おばちゃん言語聴覚士のボケ予防日記

脳機能、認知症予防について興味津々なおばちゃん言語聴覚士です。急性期脳外科、通所リハビリを兼務してます。まだまだ勉強中の身ですが、一般向け、同業者向けの記事、育児、家事も書くかも。コメント大歓迎です☆

言語機能とは。失語症になっても言語機能は正常範囲内?

STがよく使用する言語機能という言葉。
私個人の意見だけど、「日本語能力」に近いと思う。
構音機能と日本語能力を合わせて言語機能と呼ぶSTもいる。
日本語能力を内言語、と呼ぶSTもいる。
どこかのお偉いさんが、そのへんの呼び方を統一してくれているのかなー?

では日本語能力とは。
複雑な内容を耳で聞いてすんなり理解できるか、それとも難しい事を言われてもよくわかんない、と言うか。
漢字だらけの文書をスラスラ読んで理解できるか否か。
複雑な状況を順序立てて、聞き手に分かりやすく説明できるか否か。
などなど、日本語を聞く、話す、読む、書く能力のこと。
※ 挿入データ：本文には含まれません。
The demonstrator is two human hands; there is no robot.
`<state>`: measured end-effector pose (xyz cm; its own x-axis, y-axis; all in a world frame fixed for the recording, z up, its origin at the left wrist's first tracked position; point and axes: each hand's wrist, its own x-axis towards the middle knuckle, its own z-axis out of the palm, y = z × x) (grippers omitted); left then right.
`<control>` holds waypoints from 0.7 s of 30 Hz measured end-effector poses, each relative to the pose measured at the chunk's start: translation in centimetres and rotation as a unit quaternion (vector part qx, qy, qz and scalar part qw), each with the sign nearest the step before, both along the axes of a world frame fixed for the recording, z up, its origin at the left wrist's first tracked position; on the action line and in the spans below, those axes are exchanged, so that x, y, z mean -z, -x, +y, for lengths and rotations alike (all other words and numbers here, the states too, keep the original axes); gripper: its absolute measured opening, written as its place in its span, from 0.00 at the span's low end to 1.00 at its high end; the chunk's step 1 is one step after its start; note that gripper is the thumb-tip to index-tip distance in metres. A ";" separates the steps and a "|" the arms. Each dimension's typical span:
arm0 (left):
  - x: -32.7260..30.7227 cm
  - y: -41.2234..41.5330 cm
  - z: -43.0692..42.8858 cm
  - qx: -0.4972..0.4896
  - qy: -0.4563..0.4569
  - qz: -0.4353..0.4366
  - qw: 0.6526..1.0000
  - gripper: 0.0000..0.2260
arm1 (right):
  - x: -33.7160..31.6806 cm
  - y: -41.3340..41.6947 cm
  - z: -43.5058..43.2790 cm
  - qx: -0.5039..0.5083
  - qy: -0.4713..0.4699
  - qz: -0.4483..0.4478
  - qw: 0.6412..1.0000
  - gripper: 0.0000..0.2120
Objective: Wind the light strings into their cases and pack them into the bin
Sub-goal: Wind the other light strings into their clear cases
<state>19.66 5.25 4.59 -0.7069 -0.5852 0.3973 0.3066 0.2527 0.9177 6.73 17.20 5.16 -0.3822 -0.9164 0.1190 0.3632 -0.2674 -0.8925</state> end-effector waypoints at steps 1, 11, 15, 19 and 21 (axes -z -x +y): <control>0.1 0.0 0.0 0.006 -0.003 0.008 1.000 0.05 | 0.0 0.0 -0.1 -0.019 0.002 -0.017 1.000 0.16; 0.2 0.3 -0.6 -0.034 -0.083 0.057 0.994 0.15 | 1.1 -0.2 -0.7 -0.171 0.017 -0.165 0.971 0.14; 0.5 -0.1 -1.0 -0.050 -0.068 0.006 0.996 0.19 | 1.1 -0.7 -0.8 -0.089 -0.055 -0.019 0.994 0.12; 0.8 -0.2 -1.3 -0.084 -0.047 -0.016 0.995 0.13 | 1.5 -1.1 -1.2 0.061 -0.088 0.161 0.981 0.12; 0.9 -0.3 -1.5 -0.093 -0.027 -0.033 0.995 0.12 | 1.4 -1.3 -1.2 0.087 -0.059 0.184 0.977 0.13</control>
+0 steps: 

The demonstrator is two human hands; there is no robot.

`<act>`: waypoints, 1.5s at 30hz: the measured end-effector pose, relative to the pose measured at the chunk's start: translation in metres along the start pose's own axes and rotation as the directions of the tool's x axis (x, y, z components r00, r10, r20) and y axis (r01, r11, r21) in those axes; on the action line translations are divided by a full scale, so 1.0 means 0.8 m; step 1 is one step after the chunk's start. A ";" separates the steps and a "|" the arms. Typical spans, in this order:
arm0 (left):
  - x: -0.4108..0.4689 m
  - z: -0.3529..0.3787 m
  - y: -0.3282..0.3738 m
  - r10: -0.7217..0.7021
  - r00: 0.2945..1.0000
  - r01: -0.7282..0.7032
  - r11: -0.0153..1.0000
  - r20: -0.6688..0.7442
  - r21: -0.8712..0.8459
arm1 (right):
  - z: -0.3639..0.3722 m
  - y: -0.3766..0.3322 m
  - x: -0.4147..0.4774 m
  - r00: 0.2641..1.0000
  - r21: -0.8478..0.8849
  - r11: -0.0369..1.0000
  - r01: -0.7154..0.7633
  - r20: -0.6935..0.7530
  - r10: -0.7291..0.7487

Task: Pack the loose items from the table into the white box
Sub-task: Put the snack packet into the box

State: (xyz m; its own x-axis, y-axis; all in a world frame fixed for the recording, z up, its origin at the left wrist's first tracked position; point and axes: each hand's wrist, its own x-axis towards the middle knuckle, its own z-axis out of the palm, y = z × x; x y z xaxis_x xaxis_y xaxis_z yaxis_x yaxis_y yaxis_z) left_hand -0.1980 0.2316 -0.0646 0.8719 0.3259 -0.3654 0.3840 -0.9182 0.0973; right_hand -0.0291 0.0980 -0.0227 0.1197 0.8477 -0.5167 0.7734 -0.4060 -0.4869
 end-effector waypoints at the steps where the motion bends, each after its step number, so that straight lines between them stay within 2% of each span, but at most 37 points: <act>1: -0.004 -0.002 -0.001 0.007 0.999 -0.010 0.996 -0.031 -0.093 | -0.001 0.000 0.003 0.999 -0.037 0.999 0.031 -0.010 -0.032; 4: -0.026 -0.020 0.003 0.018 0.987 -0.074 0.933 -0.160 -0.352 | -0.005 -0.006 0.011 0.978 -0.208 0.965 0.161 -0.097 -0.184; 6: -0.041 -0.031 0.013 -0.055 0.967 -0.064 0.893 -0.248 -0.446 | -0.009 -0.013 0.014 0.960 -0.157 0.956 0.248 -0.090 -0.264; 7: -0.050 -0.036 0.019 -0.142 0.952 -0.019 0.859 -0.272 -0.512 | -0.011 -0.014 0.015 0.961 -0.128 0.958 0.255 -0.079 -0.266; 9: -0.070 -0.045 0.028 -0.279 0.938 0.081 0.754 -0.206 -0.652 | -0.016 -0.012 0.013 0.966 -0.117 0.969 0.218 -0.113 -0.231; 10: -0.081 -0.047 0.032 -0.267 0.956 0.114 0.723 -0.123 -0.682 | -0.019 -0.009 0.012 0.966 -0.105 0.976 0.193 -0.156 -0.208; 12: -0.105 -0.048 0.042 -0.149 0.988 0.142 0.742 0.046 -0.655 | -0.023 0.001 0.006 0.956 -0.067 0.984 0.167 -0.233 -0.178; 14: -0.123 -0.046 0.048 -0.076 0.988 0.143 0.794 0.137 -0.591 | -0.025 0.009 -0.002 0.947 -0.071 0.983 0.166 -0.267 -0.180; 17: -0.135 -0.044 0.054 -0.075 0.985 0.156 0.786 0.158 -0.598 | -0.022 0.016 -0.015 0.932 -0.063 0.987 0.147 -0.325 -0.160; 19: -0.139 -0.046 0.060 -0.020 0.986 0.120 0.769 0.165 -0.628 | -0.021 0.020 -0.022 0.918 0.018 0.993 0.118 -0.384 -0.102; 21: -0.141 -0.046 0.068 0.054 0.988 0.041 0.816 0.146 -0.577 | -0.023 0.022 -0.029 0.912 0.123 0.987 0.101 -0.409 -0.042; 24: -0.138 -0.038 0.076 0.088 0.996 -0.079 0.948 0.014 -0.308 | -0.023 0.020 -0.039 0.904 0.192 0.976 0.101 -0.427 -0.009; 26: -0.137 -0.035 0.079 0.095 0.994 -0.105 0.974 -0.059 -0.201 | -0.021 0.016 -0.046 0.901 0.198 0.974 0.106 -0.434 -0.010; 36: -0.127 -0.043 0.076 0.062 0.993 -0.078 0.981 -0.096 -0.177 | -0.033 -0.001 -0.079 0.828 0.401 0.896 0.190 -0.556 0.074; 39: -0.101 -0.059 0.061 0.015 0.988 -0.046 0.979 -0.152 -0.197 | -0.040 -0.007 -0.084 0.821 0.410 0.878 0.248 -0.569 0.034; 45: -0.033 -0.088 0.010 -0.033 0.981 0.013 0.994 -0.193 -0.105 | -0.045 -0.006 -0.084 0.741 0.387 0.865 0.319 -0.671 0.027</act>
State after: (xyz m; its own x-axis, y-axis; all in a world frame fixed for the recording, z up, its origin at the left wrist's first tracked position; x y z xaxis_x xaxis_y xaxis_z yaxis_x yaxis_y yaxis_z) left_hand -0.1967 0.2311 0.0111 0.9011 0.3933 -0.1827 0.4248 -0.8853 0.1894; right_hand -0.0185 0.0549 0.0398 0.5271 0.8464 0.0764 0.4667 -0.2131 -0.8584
国語の学力でもある。STは言語性IQとも言う。

1つの同じ状況を見ても、説明の仕方は千差万別、語彙が豊富な人、少ない人もいる。
難しい事でも、相手に分かりやすいように、易しい言葉を使って説明できる人もいる。それも能力。
またお喋りを始めると止まらない人も。語彙が豊富でなくても、そのような人は言語流暢性が高いと言える。

言語機能を含め、知能は正常範囲が広い。
IQ70以上で正常。



さて、言語機能の障害が、失語症である。


では、もともと言語性IQ120の人が軽度失語症状が出て、言語性IQ75になったら?

(わざわざ知能検査をしてIQを必ず測定する訳ではありません。)

STが失語症検査をして、
「正常範囲内です。失語症ではありません。」
と断言する可能性があります。
でも患者様は訴えます。
「いや、全然言葉が出なくなった…。
今まではこんなんじゃなかった…。」

STも負けじと
「それだけ話せれば大丈夫ですよ」
と言うかもしれませんね。
気にしすぎ、とか言って精神病扱いされるかもしれません。
冗談じゃなく本当にこんなSTや医師はいます。


仮に言語性IQ120の人が失語症の状況を説明するとしたらなんて言うだろう?
「発症以前は早口の医師の説明を聞いても、瞬時に理解できましたが、今はそうはいきません。メモをとらないと言われた事が頭から抜けるようです。説明をするにも例え話を用いて説明したり、人前で演説したりもしていましたが、今では到底そのような事はできないでしょう。」

とかスラスラ言っちゃうのかな?
私は言語性IQ高くないので、想像もつきませんね。

何が言いたいかというと、
失語症検査で正常範囲内であれば、確かに失語症とは言いませんが、言語機能の低下がある可能性はあります。

(うちの病院内ではナースや医師にわかりやすく伝えるために、軽度失語症がありますが正常範囲です、と報告しています。)

正常範囲内とはいえ、元々の言語機能に比べて機能低下があるとすれば、患者様の思いに寄り添いながら、リハビリをしていく必要性があります。
もちろん本人の自覚があり、リハビリを希望すれば、の話ですが。
ご家族に病前と比べてどうかを聞ければもっと確実です。


「正常範囲内ではありますが、元々の能力に比べて低下があると思われますので、リハビリをしていきましょう。
きっとご病気される前は言葉の能力がとても高かったと思われますので。」

などと励まし、説明しつつ。

特にこのパターンでよくあるのが、
軽度超皮質性運動失語の方。
SLTAで語想起だけがくっと落ちてるパターン。

ご高齢ですし、言葉がスラスラ言えなくても大丈夫ですよ、とスルーされてしまうことがあります。
一見会話は正常でも、元々はもっとスラスラ言葉が出ていたのに今は全然出なくなったと訴える方がいらっしゃいますね。

語想起や文作成など頑張っていただきます。

そういった方が見逃されず、しっかりリハビリを受けられていますように。




最後に一般人でも言語機能を高められるか、考えてみたいと思います。

私は訓練次第で高められると思っています。
言語機能は遺伝の要素も少なからずあるとは思います。
特に理解力に関しては、伸ばすのはかなり根気がいるなと感じます。
でも訓練(国語の勉強)でもいくらか上げられると考えています。
特に表出面は、人に説明をする事、これを繰り返し行うことで、その能力は高められると感じています。
やや難しいなと感じる程度の事柄だと、より鍛えられます。
私も言語機能を高めようと思って、ブログを書いています。